[Dataset extract]

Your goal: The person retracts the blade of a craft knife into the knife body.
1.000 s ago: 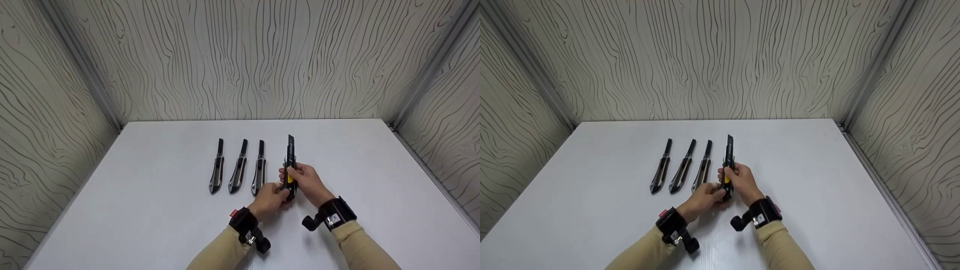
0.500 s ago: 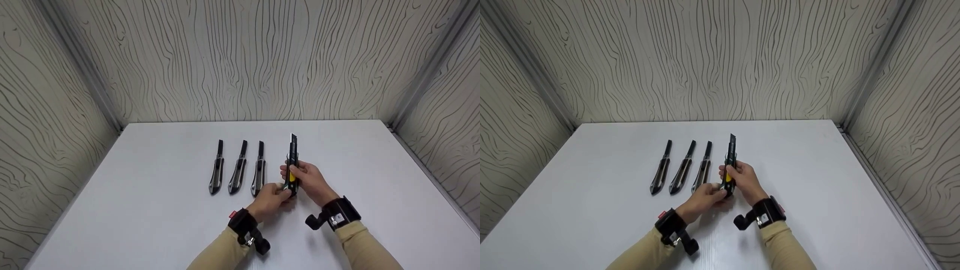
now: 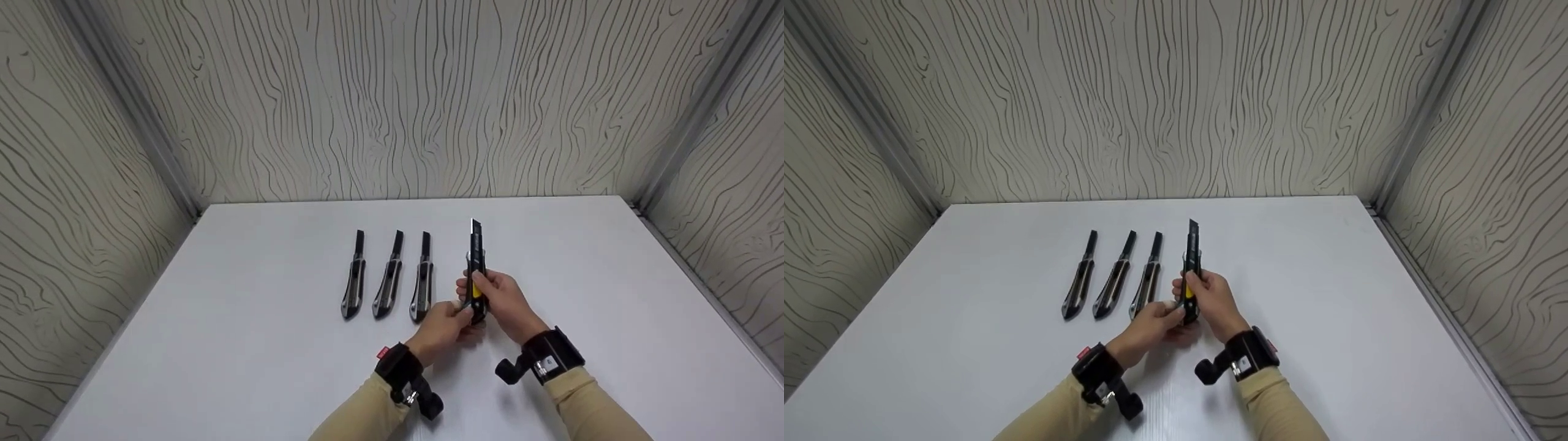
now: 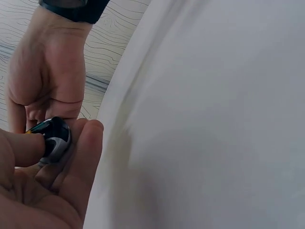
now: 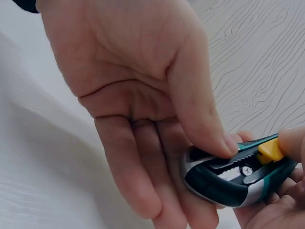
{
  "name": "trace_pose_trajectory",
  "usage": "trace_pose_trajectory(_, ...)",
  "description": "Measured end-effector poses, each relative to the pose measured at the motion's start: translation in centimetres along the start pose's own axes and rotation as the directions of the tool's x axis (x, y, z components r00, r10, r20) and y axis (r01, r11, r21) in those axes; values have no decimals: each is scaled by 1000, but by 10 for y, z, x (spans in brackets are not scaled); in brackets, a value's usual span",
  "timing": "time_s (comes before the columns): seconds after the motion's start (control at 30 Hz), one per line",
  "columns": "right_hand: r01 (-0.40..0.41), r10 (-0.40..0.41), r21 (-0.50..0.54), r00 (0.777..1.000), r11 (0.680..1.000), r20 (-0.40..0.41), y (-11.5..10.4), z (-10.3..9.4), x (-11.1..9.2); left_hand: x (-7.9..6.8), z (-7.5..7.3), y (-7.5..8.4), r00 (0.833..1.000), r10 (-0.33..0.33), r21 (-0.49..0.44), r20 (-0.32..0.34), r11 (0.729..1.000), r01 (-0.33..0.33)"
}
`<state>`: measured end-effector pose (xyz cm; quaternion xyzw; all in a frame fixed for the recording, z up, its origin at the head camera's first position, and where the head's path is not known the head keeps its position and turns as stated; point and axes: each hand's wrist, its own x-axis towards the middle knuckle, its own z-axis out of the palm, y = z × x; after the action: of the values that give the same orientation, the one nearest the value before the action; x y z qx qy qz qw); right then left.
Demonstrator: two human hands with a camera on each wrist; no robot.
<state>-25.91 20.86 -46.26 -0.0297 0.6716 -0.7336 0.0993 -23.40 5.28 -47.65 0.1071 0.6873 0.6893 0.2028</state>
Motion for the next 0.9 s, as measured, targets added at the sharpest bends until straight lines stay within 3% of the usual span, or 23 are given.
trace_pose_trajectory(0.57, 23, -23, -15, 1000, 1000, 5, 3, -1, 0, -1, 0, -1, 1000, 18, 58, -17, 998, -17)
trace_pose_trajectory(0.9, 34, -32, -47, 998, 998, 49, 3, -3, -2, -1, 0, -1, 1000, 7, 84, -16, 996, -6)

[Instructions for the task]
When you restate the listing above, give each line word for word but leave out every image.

[Solution]
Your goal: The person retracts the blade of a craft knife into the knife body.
1.000 s ago: 
0.500 s ago: 
now: 
now: 
now: 
{
  "name": "trace_pose_trajectory",
  "usage": "trace_pose_trajectory(_, ...)",
  "description": "Measured end-effector poses, each relative to the pose measured at the motion's start: translation in centimetres along the start pose's own axes and rotation as the directions of the tool's x axis (x, y, z components r00, r10, r20) and y axis (r01, r11, r21) in those axes; values have no decimals: each is scaled by 1000, but by 10 for y, z, x (spans in brackets are not scaled); in brackets, a value's usual span",
  "timing": "time_s (comes before the columns): seconds after the motion's start (control at 30 Hz), one per line",
  "columns": "right_hand: r01 (-0.40..0.41), r10 (-0.40..0.41), r21 (-0.50..0.54), r00 (0.777..1.000), r11 (0.680..1.000), r20 (-0.40..0.41), y (-11.5..10.4), z (-10.3..9.4), x (-11.1..9.2); left_hand: x (-7.9..6.8), z (-7.5..7.3), y (-7.5..8.4), r00 (0.833..1.000), r10 (-0.33..0.33), r21 (-0.49..0.44), r20 (-0.32..0.34), r11 (0.729..1.000), r01 (-0.33..0.33)"
}
`<state>`: measured end-effector pose (xyz cm; quaternion xyzw; all in a frame fixed for the recording, z up, its origin at the head camera's first position, and where the head's path is not known the head keeps its position and turns as stated; point and axes: each hand's wrist, its own x-axis towards the middle knuckle, its own z-axis out of the palm, y = z × x; after the action: of the values that give the same orientation, the one nearest the value before the action; x y z qx qy qz qw); right then left.
Demonstrator: two human hands with a camera on each wrist; no robot.
<state>-25.91 20.86 -46.26 -0.0297 0.6716 -0.7336 0.0993 -23.40 5.28 -47.65 0.1071 0.6873 0.6893 0.2028</state>
Motion for the next 0.9 s, as measured, targets added at the sharpest bends until straight lines stay within 3% of the usual span, or 23 are given.
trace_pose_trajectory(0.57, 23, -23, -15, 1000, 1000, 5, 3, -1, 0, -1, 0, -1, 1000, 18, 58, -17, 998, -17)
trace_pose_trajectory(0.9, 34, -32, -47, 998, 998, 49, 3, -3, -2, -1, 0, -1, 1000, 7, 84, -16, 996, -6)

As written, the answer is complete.